Cross-site scripting (XSS) is a type of security vulnerability found in websites and web applications.
XSS vulnerabilities enable malicious actors to inject malicious code (client-side scripts) into web pages viewed by users. Once executed by the user’s browser, this code could then perform actions such as changing the behavior or appearance of the website, stealing sensitive data, performing actions on behalf of the user, and more
The root cause of XSS vulnerability stems from the failure to properly validate or escape user input or dynamic content, allowing client-side JavaScript to be injected in a manner that will enable it to execute. Therefore, your application is at risk of XSS vulnerability wherever it handles user input. XSS comes in many different forms, which can be categorized into the following groups:
- Reflected (non-persistent) XSS: Just as the name implies, reflected XSS occurs when the injected malicious script results show up or are immediately reflected by the user without adequately sanitizing the content.

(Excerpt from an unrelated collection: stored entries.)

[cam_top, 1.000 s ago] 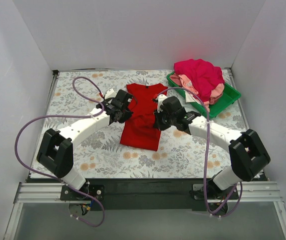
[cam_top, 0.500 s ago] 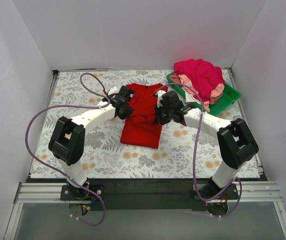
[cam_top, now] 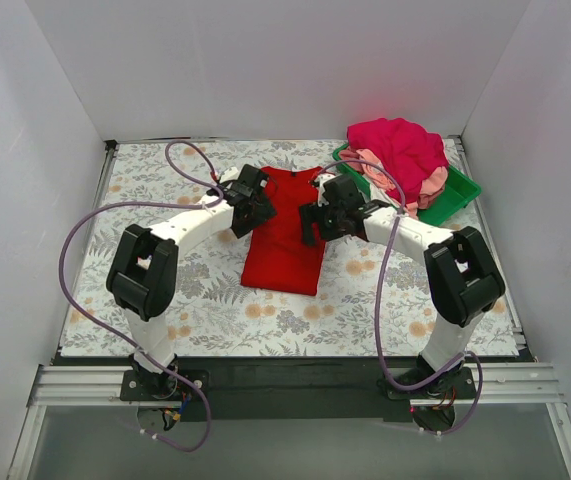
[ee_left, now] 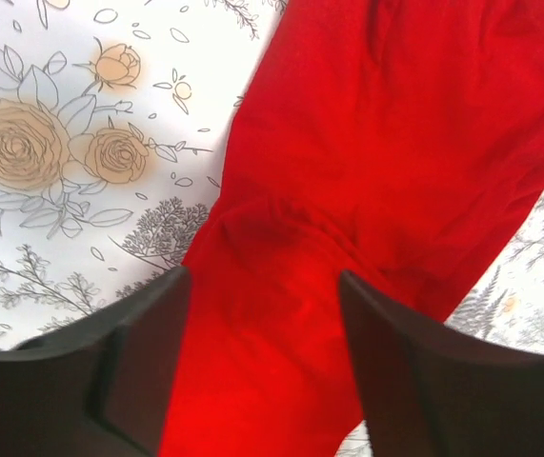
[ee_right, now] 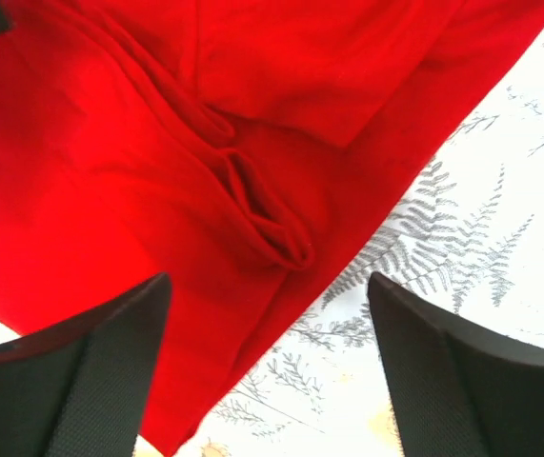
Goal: Fold and stack the t-shirts
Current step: Fold the tshirt
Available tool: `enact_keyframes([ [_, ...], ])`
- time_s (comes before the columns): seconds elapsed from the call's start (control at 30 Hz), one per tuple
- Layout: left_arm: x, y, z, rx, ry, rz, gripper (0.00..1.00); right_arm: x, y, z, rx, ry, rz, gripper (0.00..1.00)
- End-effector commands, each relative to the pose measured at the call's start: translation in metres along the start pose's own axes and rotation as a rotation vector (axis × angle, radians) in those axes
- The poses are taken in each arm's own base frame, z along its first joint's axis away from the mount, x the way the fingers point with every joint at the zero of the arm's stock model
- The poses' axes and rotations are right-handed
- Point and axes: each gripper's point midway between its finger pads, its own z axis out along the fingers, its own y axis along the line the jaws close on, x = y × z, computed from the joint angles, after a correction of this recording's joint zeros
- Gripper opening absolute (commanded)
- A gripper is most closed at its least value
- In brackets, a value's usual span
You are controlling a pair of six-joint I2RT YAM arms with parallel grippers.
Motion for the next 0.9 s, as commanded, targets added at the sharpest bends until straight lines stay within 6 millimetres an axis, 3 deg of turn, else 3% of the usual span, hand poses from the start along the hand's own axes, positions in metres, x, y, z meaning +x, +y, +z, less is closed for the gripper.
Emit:
enact_keyframes([
  [0.0,-0.019,-0.018,-0.020,0.077,-0.030,0.005,0.72,-0.029,0.005,-0.014,-0.006,-0.071,-0.016,0.93],
  [0.07,-0.016,-0.016,-0.023,0.086,-0.026,0.013,0.86,-0.028,0.008,-0.021,-0.023,-0.077,-0.013,0.96],
  [0.23,-0.007,-0.001,-0.043,0.106,-0.005,0.002,0.87,-0.017,0.023,-0.038,-0.104,-0.093,-0.001,0.97],
  [0.3,0.010,0.020,-0.043,0.076,0.029,0.000,0.87,-0.006,0.022,-0.039,-0.108,-0.092,0.017,0.98],
  [0.33,0.012,0.024,-0.053,0.095,0.034,-0.008,0.87,-0.006,0.021,-0.042,-0.101,-0.099,0.017,0.98],
  [0.37,0.026,0.039,-0.051,0.075,0.062,-0.007,0.88,-0.005,0.021,-0.042,-0.101,-0.101,0.012,0.98],
  [0.53,0.051,0.070,-0.068,0.094,0.100,-0.048,0.89,-0.006,0.028,-0.024,-0.172,-0.077,-0.111,0.98],
  [0.73,0.089,0.110,-0.067,0.050,0.180,-0.058,0.92,-0.014,0.000,0.007,-0.031,-0.043,-0.160,0.98],
  [0.87,0.095,0.120,-0.067,0.037,0.188,-0.060,0.93,-0.014,-0.031,0.025,0.127,0.012,-0.202,0.98],
])
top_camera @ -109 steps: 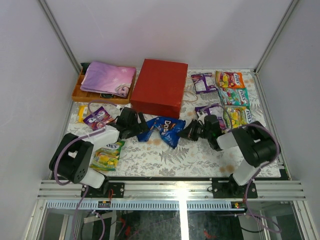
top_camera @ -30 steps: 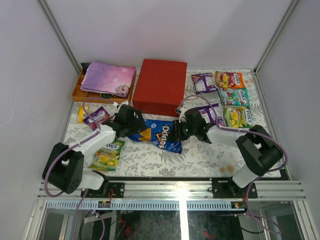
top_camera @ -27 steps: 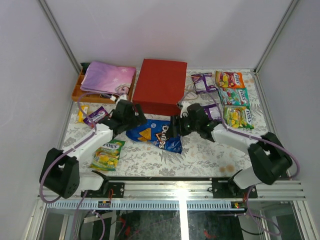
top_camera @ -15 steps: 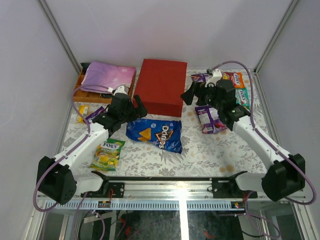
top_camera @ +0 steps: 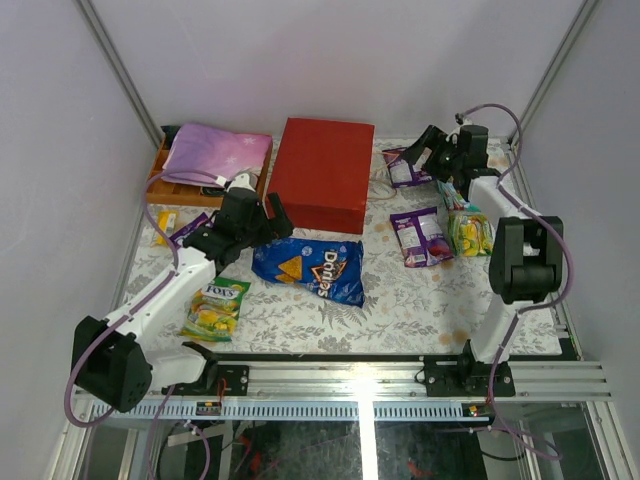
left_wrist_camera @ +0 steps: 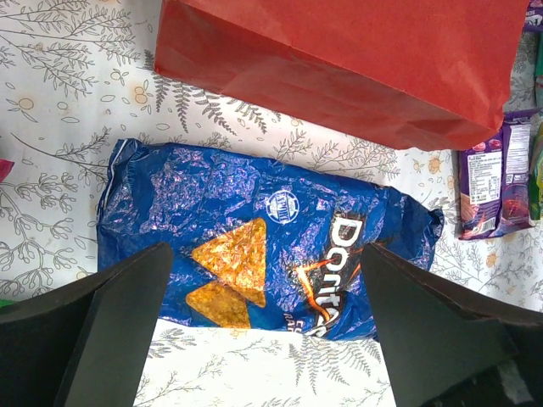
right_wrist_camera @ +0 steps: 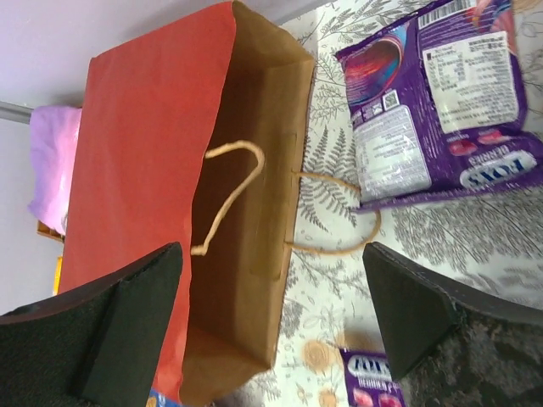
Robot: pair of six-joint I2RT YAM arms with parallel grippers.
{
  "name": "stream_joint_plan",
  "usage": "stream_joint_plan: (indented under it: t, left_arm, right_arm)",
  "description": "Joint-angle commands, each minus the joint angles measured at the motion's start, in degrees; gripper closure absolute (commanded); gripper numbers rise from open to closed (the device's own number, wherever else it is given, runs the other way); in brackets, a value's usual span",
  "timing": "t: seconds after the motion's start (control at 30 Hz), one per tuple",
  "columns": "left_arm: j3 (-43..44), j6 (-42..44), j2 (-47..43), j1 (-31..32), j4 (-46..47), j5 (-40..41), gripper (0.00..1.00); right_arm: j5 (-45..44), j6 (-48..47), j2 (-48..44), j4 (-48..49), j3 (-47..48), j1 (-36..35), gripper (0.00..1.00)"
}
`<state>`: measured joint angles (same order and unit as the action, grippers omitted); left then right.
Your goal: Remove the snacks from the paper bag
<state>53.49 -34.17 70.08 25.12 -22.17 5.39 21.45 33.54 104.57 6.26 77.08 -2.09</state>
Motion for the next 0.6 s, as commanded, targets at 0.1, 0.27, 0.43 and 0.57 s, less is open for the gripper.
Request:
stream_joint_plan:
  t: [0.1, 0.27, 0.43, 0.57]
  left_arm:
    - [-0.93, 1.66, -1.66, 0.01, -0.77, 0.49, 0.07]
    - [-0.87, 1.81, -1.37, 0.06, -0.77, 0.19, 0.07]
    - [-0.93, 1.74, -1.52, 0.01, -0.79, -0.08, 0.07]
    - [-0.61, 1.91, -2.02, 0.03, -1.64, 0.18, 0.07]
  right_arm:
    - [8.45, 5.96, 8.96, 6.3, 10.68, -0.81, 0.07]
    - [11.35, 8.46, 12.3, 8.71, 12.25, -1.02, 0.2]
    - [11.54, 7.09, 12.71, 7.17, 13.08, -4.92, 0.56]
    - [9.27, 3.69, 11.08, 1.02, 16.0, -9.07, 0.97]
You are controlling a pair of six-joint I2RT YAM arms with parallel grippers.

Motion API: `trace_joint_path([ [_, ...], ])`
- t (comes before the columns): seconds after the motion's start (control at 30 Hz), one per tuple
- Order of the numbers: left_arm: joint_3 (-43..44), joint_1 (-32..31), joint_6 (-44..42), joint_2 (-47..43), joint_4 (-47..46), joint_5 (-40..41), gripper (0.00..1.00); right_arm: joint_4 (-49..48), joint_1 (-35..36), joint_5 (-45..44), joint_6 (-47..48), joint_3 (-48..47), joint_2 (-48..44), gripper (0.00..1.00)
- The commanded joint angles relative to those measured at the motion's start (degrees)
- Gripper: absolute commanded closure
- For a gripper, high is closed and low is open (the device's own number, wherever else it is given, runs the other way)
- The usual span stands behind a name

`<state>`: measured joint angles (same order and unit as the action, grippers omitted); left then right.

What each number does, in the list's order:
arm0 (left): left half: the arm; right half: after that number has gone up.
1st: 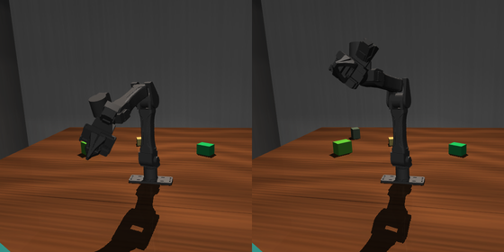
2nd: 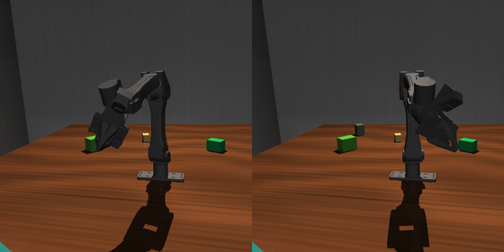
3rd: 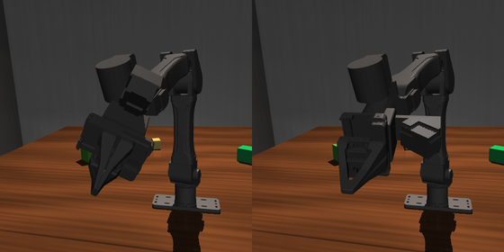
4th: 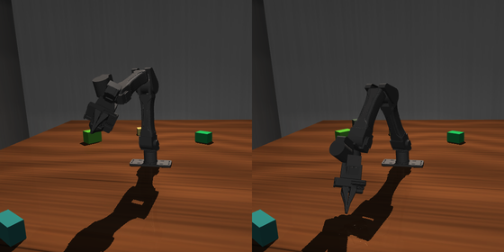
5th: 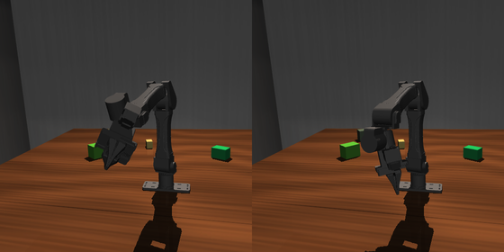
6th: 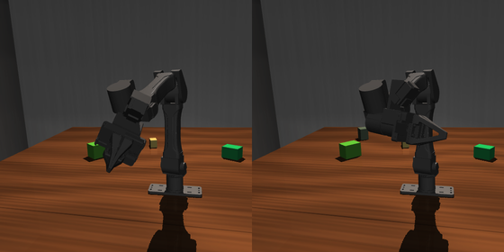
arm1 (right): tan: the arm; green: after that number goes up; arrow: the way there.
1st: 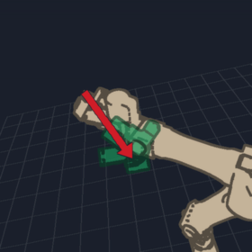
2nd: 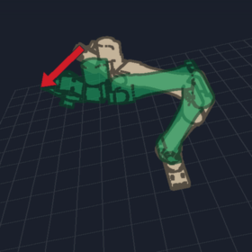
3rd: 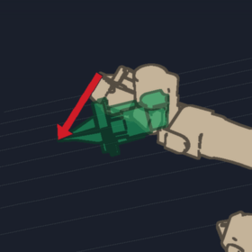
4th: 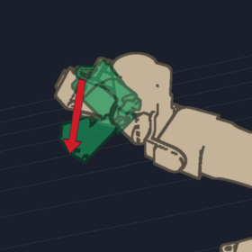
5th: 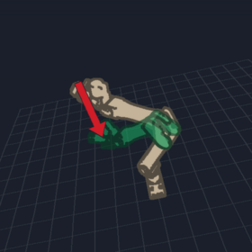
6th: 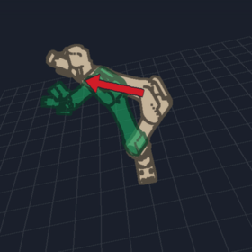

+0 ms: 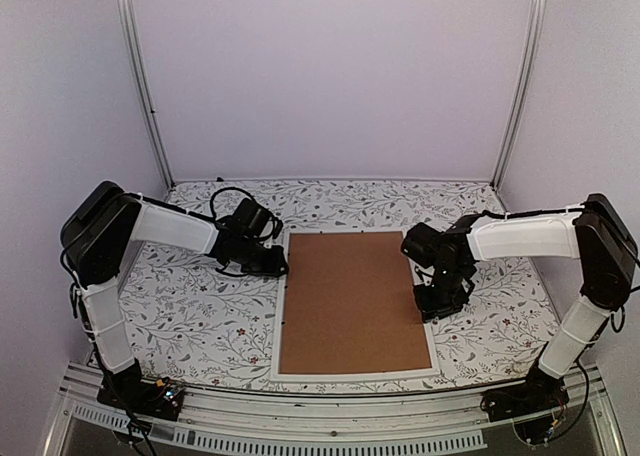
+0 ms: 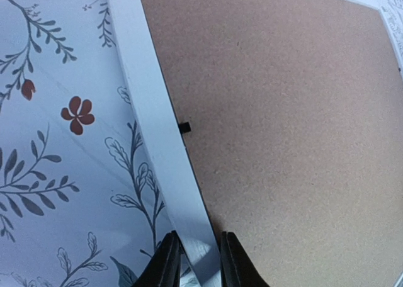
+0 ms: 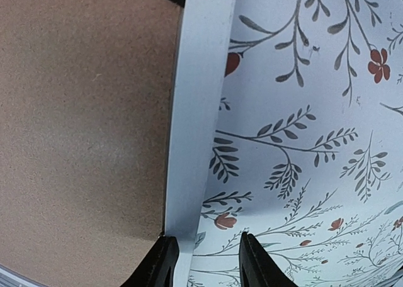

- Stored (persistent) XSS: This is a more devastating variant of a cross-site scripting flaw. It occurs when the data provided by the attacker is saved by the server and then permanently displayed on “normal” pages returned to other users in the course of regular browsing, without proper HTML escaping.
- DOM-based XSS: DOM-based XSS occurs when the injected malicious code does not get to the webserver. Instead, it is reflected by client-side JavaScript code on the client-side.
XSS is one of the most common vulnerabilities discovered on web applications. If left unpatched, XSS can expose your application to various security risks that negatively impact the organization and end-users. An XSS vulnerability that allows an attacker to modify customer product quantity balance or bank account balance could affect the reputation of a company or weaken consumer confidence. This is something you can’t afford to ignore. Therefore, it is essential to identify and remove this vulnerability from your web application before it exposes it to serious security problems. This article will explain how to find XSS in web applications, including what you can do to prevent it.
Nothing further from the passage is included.